> **Exercise**
Some lines in the listing hold the word "base". Return each of them.

> **Records for this task**
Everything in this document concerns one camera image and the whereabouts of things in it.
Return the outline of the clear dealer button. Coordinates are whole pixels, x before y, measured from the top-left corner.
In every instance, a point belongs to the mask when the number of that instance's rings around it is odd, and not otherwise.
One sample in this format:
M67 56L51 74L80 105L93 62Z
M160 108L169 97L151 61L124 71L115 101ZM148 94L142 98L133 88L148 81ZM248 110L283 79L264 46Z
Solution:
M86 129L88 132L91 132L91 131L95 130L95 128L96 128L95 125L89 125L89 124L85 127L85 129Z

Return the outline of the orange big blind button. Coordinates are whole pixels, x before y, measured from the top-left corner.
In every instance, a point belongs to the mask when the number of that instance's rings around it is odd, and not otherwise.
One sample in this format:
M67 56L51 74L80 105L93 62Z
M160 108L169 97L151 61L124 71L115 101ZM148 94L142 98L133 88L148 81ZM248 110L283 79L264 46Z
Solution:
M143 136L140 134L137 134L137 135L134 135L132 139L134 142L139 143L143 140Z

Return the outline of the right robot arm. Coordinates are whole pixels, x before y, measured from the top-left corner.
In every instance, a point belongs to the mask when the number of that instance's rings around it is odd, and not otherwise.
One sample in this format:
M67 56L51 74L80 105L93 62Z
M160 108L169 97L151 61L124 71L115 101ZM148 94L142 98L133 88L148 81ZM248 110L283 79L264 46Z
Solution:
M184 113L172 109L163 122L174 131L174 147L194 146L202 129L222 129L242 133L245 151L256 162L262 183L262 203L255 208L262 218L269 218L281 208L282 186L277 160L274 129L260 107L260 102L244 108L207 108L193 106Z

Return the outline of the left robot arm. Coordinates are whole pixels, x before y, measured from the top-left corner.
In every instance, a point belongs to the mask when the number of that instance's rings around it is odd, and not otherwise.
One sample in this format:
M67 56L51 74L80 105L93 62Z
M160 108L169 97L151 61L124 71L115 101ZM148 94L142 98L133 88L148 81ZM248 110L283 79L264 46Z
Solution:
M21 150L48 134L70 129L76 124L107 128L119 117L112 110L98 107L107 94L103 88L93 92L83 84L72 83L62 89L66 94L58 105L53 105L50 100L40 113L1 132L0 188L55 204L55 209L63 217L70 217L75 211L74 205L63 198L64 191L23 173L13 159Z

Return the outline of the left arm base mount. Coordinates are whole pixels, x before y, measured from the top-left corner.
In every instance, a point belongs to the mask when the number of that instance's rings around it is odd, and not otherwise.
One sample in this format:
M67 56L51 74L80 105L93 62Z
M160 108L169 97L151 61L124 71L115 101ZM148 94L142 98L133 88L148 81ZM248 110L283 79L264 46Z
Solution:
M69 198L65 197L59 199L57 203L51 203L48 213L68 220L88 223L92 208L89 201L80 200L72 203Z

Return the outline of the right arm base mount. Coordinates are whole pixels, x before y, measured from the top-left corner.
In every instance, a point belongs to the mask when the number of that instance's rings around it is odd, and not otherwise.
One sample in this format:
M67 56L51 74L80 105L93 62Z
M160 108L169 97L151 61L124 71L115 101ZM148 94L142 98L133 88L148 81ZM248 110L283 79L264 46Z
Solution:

> **Output**
Return the outline of the left arm base mount. Coordinates are whole pixels, x before y, measured from the top-left corner.
Return the outline of the right arm base mount. Coordinates are whole pixels, x before y, measured from the top-left corner.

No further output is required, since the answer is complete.